Non sono interessato ad alcuna promozione. Invece intendo rassicurare chi me lo ha ripetutamente chiesto in questi giorni, che sono pronto, ancora una volta, a garantire l’autonomia del Partito, come ho fatto in questi anni, spesso contro tutto e contro tutti. Il Congresso quindi servirà ad avviare una fase costituente e di vero rinnovamento, emarginando, se ne avremo le forze, arrivisti e immarcescibili egoisti. Sono quindi disposto ad accompagnare questo processo, riproponendo la mia candidatura a Segretario per il periodo strettamente necessario a concludere la difficile transizione in atto al fine di preparare una classe dirigente nuova che non abbia la cultura dell’intrigo e dell’imboscata. Ovviamente condurrò questa battaglia per vincerla, ma mettendo in conto, come è sempre in democrazia, di poterla perdere. Tale non prevedibile ipotesi mi rattristerebbe perché, come fondatore (non semplice cofondatore) mi dispiacerebbe non tanto essere cacciato, come è capitato a Fini, quanto sapere che questo evento segnerebbe la fine di un orgoglioso cammino durato un quindicennio, sfortunato anche a causa delle scorrettezze di qualche amico, ma, dal mio punto di vista, glorioso.

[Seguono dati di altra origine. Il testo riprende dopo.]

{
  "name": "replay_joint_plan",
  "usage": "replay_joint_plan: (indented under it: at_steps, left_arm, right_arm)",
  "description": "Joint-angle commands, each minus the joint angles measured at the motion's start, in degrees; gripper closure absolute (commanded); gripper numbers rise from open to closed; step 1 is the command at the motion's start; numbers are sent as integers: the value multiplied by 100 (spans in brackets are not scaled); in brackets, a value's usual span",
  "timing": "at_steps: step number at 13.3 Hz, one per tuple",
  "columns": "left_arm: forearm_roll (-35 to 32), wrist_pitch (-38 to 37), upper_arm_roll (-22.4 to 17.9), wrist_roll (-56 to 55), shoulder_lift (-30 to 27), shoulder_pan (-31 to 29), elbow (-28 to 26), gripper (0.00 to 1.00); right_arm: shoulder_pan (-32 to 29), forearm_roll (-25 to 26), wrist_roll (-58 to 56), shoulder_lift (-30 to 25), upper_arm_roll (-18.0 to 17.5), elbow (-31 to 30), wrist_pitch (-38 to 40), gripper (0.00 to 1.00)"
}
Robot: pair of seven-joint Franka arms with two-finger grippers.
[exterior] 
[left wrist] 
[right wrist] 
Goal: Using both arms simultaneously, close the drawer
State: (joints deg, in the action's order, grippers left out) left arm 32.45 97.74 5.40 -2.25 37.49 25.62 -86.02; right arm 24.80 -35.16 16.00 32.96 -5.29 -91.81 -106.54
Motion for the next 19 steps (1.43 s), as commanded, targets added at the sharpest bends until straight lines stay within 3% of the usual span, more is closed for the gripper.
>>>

Talvolta la coerenza e la fede nelle proprie idee, anche quando sono impopolari e persino le sconfitte, quando si è certi di essere nel giusto, come lo eravamo noi ed i fatti ci hanno dato ragione, bastano a ripagare ogni sforzo e delusione. Io non solo non rinnego nulla di questo lungo percorso, ma considero la testimonianza caparbia dei liberali una scelta etica di grande valore, che personalmente mi gratifica. Non abbandono il campo, anzi non arretro di un millimetro. L’imprudenza di un gesto palesemente determinato da una consapevole debolezza hanno sciolto ogni mia residuale perplessità.
Avrei voluto concludere la lunga fase della mia guida del Partito con un Congresso veramente unitario, non ipocritamente tale soltanto a parole, perché sono convinto che finalmente i liberali hanno una carta da giocare. Forse proprio per questo prevalgono gli arrivismi e gli opportunismi. Pazienza. Qualcuno dirà che da parte mia si tratta di uno spasmodico attaccamento al ruolo. I liberali autentici sanno che si tratta piuttosto di attaccamento al Partito, che non vorrei vedere svenduto a prezzi da saldo fallimentare da parte di chi aveva persino cercato di registrare un nuovo marchio per preparare una imminente scissione, ed oggi spudoratamente osa parlare di unità. Mi pare l’unità pelosa di chi la richiede soltanto alle proprie condizioni.
Spero che, come allo scorso Congresso, riusciremo a preservare la nostra autonomia ed il nostro patrimonio politico e morale costruito in quindici anni di coerenza. Se così non dovesse essere, personalmente non voglio esserne complice in alcun modo e non accetterò nessun incarico, neppure quello di semplice componente del Consiglio Nazionale. Rivedo dinnanzi ai miei occhi il copione del Congresso dell’Ergife del 1994, in cui rimasi solo a tentare di difendere il diritto del nostro Partito ad esistere e fui sconfitto. Ma sono sicuro che, ancora una volta, saremo capaci di scacciare i mercanti dal Tempio.